**TASK STATEMENT**
Set down each line from the start of the material exactly, please, up to and including the one that contains "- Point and".

**PROVIDED RECORDS**
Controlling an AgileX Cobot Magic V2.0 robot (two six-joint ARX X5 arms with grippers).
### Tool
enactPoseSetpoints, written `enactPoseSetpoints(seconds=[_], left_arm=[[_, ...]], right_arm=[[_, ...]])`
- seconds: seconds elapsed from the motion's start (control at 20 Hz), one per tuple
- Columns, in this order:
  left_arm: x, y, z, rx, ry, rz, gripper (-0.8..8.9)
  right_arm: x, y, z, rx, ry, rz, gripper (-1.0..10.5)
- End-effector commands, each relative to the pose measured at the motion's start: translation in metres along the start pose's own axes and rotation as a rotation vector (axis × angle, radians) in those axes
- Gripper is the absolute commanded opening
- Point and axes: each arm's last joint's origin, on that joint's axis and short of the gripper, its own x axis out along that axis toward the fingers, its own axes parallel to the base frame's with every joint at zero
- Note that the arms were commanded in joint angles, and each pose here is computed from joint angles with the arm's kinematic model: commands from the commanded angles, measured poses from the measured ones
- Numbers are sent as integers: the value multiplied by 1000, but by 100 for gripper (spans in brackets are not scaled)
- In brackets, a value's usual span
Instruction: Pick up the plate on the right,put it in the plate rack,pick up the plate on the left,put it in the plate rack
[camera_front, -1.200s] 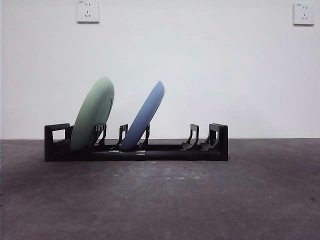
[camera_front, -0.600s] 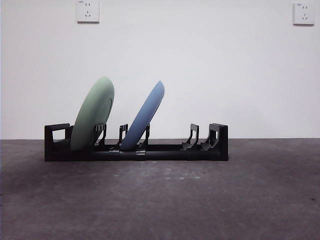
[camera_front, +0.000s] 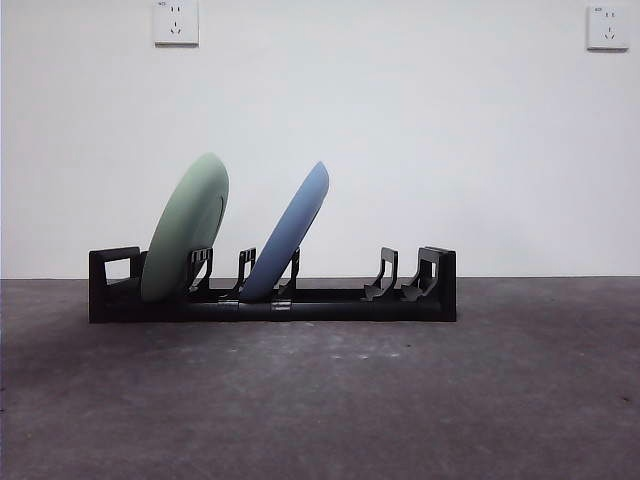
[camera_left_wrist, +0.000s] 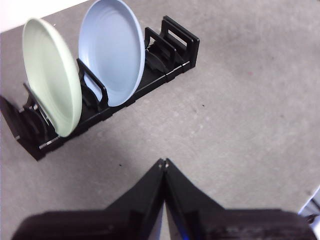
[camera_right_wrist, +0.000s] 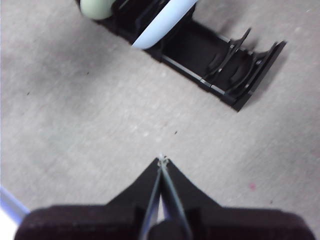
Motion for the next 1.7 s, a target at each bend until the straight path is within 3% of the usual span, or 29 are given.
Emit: enactPoseSetpoints(seconds=[0.05,0.2,0.4,0.6,0.8,1.05,1.3,1.7], left_arm=[[3,2,8,56,-74,18,-3],[-2,11,24,170,-253,94,-3],[-30,37,31,233,-459,155,-3],[-64,45,19,277,-479,364,-3],[-70,38,-12,295,-494,474,-3],[-20,44,-85,209,-584,487,-3],[24,48,-152,64,-552,540,-3],[56,42,-197,-36,-509,501,-3]], right_arm=[[2,0,0,3,-8,-13,2],[2,-1,2,2,-24,-21,2],[2,-1,2,2,-24,-21,2],[2,-1,2,2,-24,-21,2],[2,-1,2,2,-24,-21,2],[2,-1,2,2,-24,-21,2],[2,-1,2,2,-24,-21,2],[2,-1,2,2,-24,-21,2]])
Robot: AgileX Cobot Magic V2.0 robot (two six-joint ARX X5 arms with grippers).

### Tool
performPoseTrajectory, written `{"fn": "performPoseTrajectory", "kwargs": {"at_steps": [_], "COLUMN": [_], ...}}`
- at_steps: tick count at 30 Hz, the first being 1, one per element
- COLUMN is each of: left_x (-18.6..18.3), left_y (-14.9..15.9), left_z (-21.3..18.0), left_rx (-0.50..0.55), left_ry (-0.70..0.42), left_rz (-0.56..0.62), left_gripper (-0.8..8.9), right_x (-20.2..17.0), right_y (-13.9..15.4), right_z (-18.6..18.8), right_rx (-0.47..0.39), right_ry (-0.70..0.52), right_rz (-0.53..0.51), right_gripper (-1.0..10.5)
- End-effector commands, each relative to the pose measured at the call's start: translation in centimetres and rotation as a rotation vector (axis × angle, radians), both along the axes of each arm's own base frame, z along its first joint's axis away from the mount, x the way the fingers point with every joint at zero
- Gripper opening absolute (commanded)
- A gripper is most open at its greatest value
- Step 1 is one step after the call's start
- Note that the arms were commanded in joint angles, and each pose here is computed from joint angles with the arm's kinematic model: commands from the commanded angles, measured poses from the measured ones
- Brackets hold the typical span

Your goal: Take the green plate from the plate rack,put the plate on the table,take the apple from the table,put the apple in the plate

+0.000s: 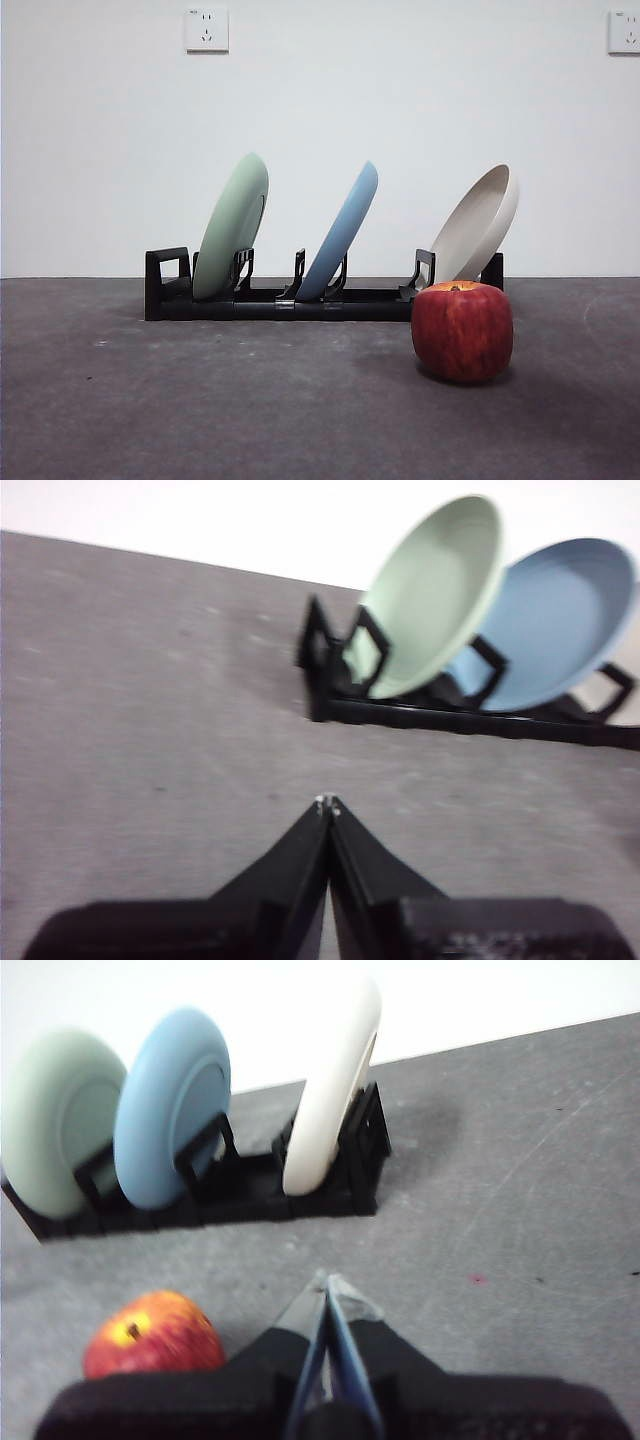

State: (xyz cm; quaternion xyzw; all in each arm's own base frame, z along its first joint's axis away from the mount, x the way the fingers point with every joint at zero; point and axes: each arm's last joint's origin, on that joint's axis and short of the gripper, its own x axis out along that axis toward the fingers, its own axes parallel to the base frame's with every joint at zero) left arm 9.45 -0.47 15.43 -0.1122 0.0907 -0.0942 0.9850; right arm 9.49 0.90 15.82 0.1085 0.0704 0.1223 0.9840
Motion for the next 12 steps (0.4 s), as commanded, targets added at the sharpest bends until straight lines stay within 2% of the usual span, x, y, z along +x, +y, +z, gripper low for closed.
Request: {"fn": "performPoseTrajectory", "kwargs": {"at_steps": [1, 7, 12], "left_x": [-0.3, -1.1, -1.2], "left_y": [-0.1, -0.1, -0.4], "left_z": [1.5, 4.9, 7.6], "left_rx": [-0.059, -0.064, -0.064], "left_ry": [-0.034, -0.052, -0.03], "left_rz": [-0.014, -0.037, -0.118], "left_gripper": [-0.06, -0.06, -0.06], "right_x": [-0.2, -0.6, -0.6], "right_y": [0.0, 0.0, 0.2], "right_z": [1.4, 5.4, 9.0], "right_rx": [0.086, 0.091, 0.067], "right_ry": [-0.026, -0.081, -0.005], "right_rz": [-0.01, 0.007, 0.057], "right_gripper": [-0.1, -0.1, -0.1]}}
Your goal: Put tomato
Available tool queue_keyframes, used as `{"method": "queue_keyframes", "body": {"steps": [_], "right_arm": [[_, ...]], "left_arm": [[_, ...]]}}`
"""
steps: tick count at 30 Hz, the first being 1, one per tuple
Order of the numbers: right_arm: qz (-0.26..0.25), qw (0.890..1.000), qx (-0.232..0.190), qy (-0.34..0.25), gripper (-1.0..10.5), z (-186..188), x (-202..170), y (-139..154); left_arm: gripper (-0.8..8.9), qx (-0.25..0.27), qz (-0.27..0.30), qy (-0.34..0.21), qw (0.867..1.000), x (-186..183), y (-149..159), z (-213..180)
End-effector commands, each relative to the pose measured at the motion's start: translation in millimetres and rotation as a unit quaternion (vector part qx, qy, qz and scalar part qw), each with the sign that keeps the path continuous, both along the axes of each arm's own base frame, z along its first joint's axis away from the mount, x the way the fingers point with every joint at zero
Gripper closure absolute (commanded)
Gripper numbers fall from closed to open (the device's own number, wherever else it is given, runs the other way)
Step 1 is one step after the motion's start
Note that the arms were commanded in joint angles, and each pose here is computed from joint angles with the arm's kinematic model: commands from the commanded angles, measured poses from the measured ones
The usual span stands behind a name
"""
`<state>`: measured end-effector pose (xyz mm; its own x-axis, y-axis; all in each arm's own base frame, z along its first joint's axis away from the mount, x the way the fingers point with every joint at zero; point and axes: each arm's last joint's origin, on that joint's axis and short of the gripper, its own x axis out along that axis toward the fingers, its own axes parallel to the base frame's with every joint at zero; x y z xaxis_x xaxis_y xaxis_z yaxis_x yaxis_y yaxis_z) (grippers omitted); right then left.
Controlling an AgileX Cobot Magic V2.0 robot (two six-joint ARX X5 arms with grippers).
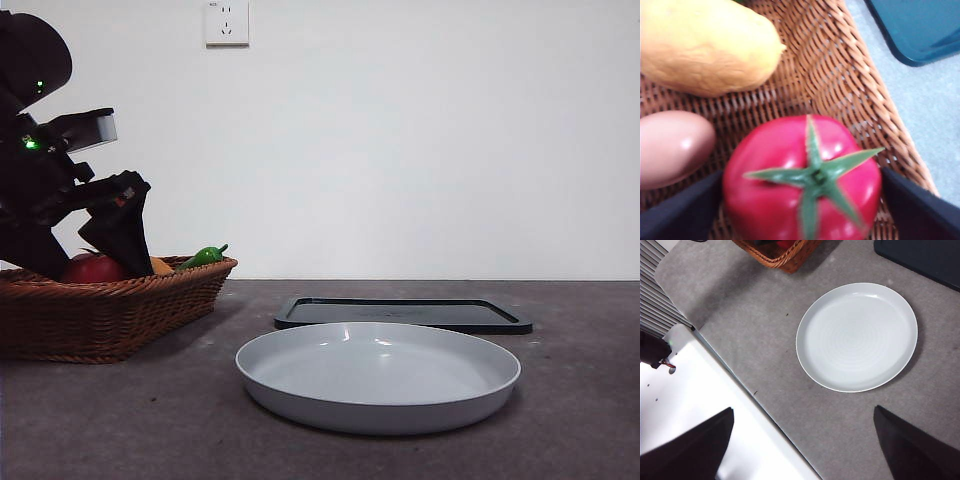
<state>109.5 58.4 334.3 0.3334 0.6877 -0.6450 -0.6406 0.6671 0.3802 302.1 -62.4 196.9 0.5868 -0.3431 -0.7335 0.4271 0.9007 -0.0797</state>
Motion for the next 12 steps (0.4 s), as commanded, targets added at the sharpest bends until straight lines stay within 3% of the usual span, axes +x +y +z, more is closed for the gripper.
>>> {"method": "queue_keyframes", "body": {"steps": [1,12], "right_arm": [[0.001,1.0,0.004,-0.004,5.0,4.8,0.8,1.2],[0.001,1.0,0.004,-0.004,5.0,4.9,0.8,1.2]], "left_arm": [[4.69,0.004,-0.005,-0.005,1.0,5.2,-2.2,0.9],[4.85,-0.006,-0.004,-0.029,1.0,1.8,-3.2,19.0]]}}
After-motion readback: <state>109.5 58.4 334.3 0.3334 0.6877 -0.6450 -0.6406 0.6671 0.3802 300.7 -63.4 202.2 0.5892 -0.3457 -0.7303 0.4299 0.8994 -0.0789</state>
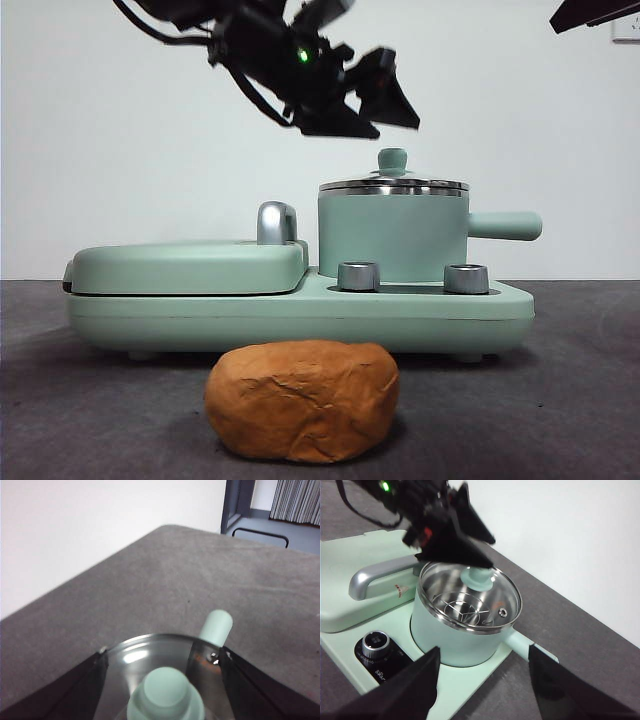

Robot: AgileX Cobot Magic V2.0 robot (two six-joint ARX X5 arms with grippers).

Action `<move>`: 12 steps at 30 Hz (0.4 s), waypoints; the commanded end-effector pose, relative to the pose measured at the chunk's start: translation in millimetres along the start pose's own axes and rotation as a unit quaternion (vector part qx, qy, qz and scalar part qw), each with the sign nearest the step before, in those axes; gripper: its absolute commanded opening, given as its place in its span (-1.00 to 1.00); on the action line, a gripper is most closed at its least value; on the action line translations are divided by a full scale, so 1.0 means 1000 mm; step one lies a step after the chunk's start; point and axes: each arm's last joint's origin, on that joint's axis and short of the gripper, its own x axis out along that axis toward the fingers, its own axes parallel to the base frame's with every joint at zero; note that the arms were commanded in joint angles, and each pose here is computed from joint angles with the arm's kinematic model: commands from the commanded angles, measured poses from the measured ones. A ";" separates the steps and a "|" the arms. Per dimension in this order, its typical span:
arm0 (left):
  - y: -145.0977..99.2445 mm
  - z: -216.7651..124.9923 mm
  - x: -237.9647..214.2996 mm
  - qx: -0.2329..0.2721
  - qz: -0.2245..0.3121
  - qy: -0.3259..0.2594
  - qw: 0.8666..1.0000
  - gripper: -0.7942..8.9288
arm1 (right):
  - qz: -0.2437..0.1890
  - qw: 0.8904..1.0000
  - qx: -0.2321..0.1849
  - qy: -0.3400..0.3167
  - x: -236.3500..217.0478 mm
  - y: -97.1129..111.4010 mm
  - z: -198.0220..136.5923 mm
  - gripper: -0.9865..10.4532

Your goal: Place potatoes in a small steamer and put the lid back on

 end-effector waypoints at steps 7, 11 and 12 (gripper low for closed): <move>0.000 -0.014 0.018 -0.006 -0.006 0.013 1.000 -0.13 | -0.005 1.000 0.000 -0.017 -0.001 -0.002 0.007 -0.34; 0.000 -0.021 0.022 -0.009 -0.007 0.021 1.000 -0.14 | -0.005 1.000 0.002 -0.017 -0.001 -0.002 0.007 -0.34; 0.000 -0.022 0.023 -0.010 -0.008 0.024 1.000 -0.14 | -0.005 1.000 0.002 -0.017 -0.001 -0.002 0.007 -0.34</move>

**YOUR RESPONSE**
Controlling an AgileX Cobot Magic V2.0 robot (two six-joint ARX X5 arms with grippers).
### Tool
enactPoseSetpoints, written `enactPoseSetpoints(seconds=[_], left_arm=[[_, ...]], right_arm=[[_, ...]])`
- seconds: seconds elapsed from the motion's start (control at 20 Hz), one per tuple
- Columns, in this order:
  left_arm: x, y, z, rx, ry, rz, gripper (-0.8..8.9)
  right_arm: x, y, z, rx, ry, rz, gripper (-1.0..10.5)
- End-effector commands, each relative to the pose measured at the motion's start: translation in metres along the start pose's own axes and rotation as a rotation vector (axis × angle, radians) in those axes
- Gripper is the absolute commanded opening
- Point and axes: each arm's last joint's origin, on that joint's axis and short of the gripper, its own x axis out along that axis toward the fingers, its own axes parallel to the base frame's with every joint at zero

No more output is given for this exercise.